## THE TASK:
When the line containing "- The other" appears in the data below, begin copying there and stop only after the line containing "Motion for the".

## MATERIAL PROVIDED:
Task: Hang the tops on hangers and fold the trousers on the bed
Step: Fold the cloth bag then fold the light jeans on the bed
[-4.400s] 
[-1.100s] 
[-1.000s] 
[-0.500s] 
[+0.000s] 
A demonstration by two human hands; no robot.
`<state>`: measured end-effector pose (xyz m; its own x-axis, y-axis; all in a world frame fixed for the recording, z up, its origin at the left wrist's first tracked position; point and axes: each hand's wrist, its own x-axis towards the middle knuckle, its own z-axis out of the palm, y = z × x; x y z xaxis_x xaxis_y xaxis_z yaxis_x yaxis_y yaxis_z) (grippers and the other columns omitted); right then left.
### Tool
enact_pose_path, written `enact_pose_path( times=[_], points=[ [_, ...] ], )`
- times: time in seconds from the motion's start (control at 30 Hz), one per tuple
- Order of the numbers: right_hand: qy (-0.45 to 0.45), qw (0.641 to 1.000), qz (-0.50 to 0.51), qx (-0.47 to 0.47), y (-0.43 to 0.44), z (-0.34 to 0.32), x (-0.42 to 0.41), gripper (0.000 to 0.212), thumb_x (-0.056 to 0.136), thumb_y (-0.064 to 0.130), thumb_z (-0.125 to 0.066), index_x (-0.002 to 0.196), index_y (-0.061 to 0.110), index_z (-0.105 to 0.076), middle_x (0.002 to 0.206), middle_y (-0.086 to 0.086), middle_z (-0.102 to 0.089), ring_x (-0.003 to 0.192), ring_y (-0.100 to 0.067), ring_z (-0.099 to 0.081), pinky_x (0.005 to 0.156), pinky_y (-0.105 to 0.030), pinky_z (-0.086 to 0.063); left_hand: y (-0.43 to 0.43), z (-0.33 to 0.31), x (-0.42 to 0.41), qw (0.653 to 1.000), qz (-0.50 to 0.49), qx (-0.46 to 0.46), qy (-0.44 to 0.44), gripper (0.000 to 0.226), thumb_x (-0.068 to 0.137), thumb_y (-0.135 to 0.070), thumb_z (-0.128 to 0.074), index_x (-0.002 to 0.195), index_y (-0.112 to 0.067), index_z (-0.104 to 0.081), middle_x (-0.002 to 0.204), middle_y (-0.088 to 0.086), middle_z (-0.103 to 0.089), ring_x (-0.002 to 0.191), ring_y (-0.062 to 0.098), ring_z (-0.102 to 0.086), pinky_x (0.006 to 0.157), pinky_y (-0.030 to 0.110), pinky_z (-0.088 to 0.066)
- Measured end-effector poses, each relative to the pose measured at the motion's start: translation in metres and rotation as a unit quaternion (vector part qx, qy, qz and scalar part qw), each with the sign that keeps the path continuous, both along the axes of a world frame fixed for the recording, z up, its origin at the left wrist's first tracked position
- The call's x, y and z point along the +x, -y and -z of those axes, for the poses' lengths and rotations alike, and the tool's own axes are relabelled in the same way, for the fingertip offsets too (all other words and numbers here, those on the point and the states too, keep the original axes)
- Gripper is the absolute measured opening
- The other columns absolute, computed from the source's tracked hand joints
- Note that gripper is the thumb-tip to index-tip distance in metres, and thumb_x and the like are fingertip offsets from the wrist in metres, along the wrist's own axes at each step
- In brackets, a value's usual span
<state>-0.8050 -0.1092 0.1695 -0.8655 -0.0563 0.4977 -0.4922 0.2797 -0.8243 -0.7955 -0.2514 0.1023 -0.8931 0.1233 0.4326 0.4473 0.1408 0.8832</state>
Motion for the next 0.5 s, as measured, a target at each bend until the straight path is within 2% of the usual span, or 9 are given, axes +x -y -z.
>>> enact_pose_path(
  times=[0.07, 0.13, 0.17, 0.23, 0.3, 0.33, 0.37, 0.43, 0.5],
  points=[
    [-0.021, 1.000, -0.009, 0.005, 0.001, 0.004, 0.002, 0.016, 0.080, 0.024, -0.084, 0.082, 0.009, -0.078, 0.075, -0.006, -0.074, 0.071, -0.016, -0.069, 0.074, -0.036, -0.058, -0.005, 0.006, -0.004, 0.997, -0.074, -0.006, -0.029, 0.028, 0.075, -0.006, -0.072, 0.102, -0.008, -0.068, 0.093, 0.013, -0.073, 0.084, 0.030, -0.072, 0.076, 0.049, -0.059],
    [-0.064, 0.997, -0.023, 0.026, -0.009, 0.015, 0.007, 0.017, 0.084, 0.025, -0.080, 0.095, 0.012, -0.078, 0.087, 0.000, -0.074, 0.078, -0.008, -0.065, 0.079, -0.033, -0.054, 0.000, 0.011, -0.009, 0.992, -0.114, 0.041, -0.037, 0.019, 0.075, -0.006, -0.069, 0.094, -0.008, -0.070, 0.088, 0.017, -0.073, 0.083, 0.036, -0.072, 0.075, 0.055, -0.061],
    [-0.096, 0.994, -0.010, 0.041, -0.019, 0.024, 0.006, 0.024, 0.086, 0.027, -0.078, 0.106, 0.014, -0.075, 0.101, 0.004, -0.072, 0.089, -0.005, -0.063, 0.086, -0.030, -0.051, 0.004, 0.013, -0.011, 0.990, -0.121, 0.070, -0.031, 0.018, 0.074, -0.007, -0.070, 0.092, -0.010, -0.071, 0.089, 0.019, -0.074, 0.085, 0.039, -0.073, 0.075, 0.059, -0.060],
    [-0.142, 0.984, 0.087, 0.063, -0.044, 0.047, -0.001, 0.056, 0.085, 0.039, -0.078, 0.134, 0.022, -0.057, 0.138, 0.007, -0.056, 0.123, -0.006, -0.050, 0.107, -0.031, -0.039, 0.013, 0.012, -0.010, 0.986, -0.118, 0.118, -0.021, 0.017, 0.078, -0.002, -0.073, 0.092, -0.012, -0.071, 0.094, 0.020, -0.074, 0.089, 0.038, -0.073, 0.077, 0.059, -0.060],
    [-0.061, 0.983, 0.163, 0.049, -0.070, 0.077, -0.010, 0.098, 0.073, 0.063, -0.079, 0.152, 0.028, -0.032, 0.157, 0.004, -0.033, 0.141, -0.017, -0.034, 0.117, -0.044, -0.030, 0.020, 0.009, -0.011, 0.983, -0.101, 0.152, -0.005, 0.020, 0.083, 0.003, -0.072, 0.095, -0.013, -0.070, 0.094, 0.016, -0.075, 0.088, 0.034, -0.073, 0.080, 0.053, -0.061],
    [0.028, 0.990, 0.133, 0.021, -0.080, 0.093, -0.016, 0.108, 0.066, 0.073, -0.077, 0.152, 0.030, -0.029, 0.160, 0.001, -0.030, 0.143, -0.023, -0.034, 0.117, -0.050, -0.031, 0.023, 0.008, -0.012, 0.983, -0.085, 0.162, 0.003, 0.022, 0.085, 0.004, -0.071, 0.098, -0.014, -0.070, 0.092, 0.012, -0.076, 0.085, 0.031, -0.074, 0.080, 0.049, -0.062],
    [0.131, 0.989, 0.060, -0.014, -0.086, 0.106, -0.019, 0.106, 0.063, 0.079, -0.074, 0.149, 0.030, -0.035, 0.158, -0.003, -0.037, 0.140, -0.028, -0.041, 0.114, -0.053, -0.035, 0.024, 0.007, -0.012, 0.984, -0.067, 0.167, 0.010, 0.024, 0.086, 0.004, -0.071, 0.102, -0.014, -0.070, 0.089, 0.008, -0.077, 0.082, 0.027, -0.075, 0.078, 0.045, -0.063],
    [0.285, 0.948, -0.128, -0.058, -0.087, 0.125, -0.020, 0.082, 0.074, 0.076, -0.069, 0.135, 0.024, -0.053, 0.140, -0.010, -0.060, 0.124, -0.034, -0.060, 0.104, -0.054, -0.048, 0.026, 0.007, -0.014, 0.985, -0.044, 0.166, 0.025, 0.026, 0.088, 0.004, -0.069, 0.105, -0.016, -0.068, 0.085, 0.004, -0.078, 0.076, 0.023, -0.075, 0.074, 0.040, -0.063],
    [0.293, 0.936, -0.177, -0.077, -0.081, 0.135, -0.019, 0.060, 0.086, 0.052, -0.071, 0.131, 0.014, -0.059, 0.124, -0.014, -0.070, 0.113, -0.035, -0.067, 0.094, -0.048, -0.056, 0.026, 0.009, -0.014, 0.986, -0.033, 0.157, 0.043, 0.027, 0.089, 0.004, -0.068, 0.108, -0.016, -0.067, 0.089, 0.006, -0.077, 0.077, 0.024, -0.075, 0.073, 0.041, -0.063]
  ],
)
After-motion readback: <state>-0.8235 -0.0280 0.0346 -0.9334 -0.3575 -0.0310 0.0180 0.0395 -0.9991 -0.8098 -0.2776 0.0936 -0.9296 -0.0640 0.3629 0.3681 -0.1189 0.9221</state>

## TASK OUTPUT:
- The other columns absolute, computed from the source's tracked hand joints
- Note that gripper is the thumb-tip to index-tip distance in metres, and thumb_x and the like are fingertip offsets from the wrist in metres, along the wrist's own axes at each step
- In brackets, a value's usual span
<state>-0.8050 -0.1092 0.1695 -0.8655 -0.0563 0.4977 -0.4922 0.2797 -0.8243 -0.7955 -0.2514 0.1023 -0.8931 0.1233 0.4326 0.4473 0.1408 0.8832</state>
Motion for the next 0.5 s, as measured, a target at each bend until the straight path is within 2% of the usual span, or 9 are given, axes +x -y -z.

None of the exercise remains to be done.